# Cream Soap - Newbie Questions



## Stacy (Oct 27, 2014)

Hi folks,

I must apologize for the hit and run posting that I do, I do read and lurk, I just don't answer a lot because 1. I don't feel I have the experience to lend anything valuable yet and 2. there are already so many knowledgeable people here, if I do know something, someone always beats me to it! 

I've been going nuts creating lots of different things (I get a little obsessive when I get into something new), I've made scrubs and lotions, body butters, not to mention many many batches of CP.

There has been many a night when my brain is just too full of soapy type knowledge. One night I had a dream where my mother was making CP in the kitchen sink for dinner, of course I was upset about this as she hadn't consulted me about it. So yeah...might need some downtime.

But right now I have decided to try cream soap!

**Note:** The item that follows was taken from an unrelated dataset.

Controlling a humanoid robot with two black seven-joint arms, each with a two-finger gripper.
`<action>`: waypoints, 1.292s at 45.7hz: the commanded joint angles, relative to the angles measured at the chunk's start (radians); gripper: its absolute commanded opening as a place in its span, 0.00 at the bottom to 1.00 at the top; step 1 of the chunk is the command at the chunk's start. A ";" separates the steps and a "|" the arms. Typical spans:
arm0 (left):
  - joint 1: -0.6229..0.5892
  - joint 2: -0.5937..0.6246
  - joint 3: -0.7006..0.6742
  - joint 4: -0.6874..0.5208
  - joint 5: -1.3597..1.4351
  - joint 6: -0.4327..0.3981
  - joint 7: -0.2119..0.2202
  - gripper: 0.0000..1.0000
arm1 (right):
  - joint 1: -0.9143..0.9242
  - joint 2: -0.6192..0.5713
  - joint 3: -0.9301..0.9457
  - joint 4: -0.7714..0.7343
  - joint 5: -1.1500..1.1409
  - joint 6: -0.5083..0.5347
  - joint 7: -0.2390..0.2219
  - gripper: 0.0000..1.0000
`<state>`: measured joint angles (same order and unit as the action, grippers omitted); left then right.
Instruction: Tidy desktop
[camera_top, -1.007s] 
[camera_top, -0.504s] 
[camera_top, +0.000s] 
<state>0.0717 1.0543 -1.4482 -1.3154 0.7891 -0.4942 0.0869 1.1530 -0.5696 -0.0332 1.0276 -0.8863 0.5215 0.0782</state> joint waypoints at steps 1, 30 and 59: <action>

I've read a lot of opinions that cream soaps are well..creamier so I thought I'd like to try that over regular LS.

edit: Cream soap is not what I want so lets stick to liquid soap for these questions.

I like to know not just how to do something but why I'm doing it.  I've done some searching, but haven't found the answers for specific questions I need, plus I like to confirm that I understood something correctly, so I'm hoping someone can help out. It you have any links to learn more about the process, please share!  As I said I've done some searching, but google is a big place. :Kitten Love:

So onto the good stuff...

When making liquid soap you are making a HP type soap so all the lye is cooked out.  This means that the product is safe to use immediately (or at least with minimal aging in which the soap may improve).

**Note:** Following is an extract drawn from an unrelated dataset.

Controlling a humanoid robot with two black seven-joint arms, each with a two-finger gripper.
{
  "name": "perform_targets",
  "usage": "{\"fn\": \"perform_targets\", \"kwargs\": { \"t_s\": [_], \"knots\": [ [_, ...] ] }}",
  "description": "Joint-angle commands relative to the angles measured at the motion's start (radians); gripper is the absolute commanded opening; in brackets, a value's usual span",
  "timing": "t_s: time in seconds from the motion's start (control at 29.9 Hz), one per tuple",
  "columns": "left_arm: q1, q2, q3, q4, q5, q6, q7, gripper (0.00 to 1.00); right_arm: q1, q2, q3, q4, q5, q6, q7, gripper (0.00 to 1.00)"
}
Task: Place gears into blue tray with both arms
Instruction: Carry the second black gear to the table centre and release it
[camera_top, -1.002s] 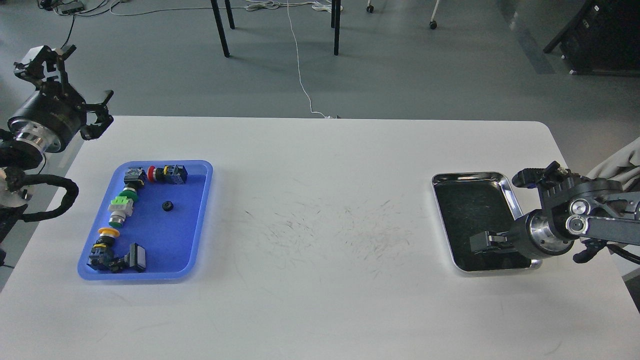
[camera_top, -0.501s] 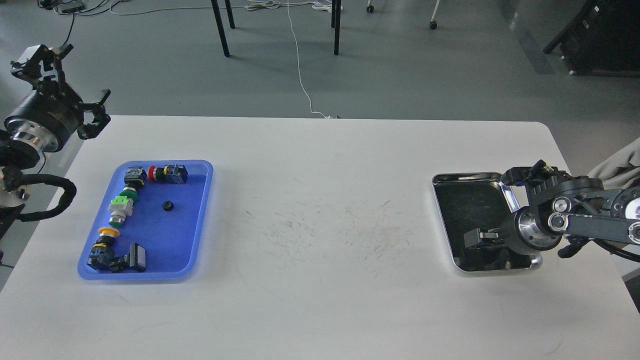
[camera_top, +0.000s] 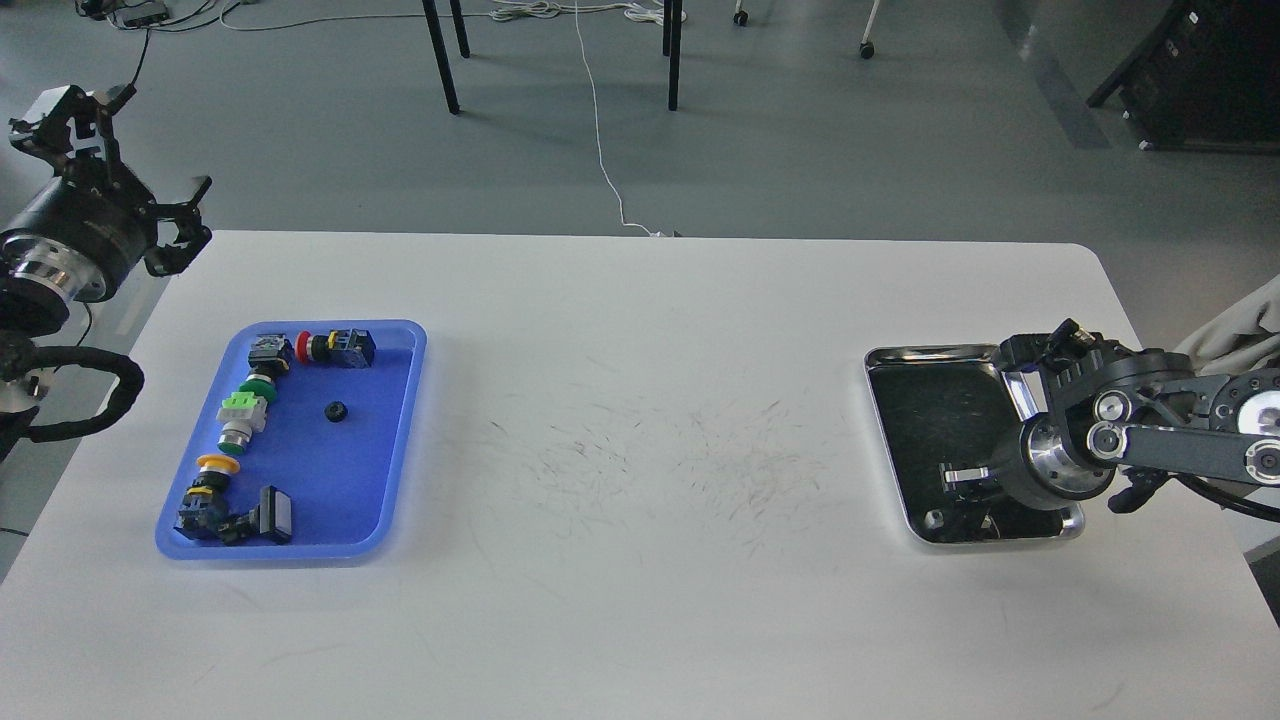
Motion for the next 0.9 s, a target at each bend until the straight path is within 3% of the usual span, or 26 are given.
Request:
{"fn": "perform_targets", "kwargs": {
  "t_s": [0.0,0.2,0.4,0.57,0.67,0.77,0.87],
  "knots": [
    [0.000,0.001,0.001,0.001,0.000,0.000,-0.001,0.98,0.009,-0.007,0.006,0.002,0.003,0.005,0.001,0.01],
    [0.000,0.013,-0.001,0.001,0.000,0.000,0.000,0.98,0.075,-0.046,0.158,0.042,0.013,0.007,0.001,0.01],
    [0.000,0.031,-0.001,0.001,0.000,-0.003,0.000,0.98,0.089,-0.007,0.503,0.037,0.024,-0.002,-0.001,0.01],
    [-0.001,0.034,-0.002,0.001,0.000,-0.002,0.000,0.98,0.046,0.262,0.664,-0.073,0.081,-0.053,0.007,0.01],
    [-0.001,0.033,-0.007,0.012,-0.002,-0.002,-0.001,0.98,0.000,0.446,0.730,-0.179,0.107,-0.117,0.044,0.01],
    [-0.001,0.033,-0.007,0.021,-0.002,0.000,-0.003,0.98,-0.073,0.648,0.758,-0.275,0.102,-0.127,0.050,0.01],
    [-0.004,0.031,-0.010,0.046,-0.002,0.000,-0.003,0.98,-0.151,0.648,0.762,-0.382,0.101,-0.130,0.056,0.01]
  ]
}}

Neutralizing is not necessary if you're using a lye calculator that accounts for a 90% pure KOH and minor superfat amount (1%-2%). You see a lot of this online because it was an older technique. (I got that from on here somewhere!)

The big question is diluting. I watched the Soaping101 Tutorial where she dilutes the finished soap 3:1 by weight, but she also mentions that because it's an OO based soap the dilution is higher than a CO soap. Do you always dilute 3:1 and the weight varies by the density of the oils or is there a scale? Is there an accurate resource where I can learn more about his?

Once again, many thanks for all the knowledge you wonderful people share!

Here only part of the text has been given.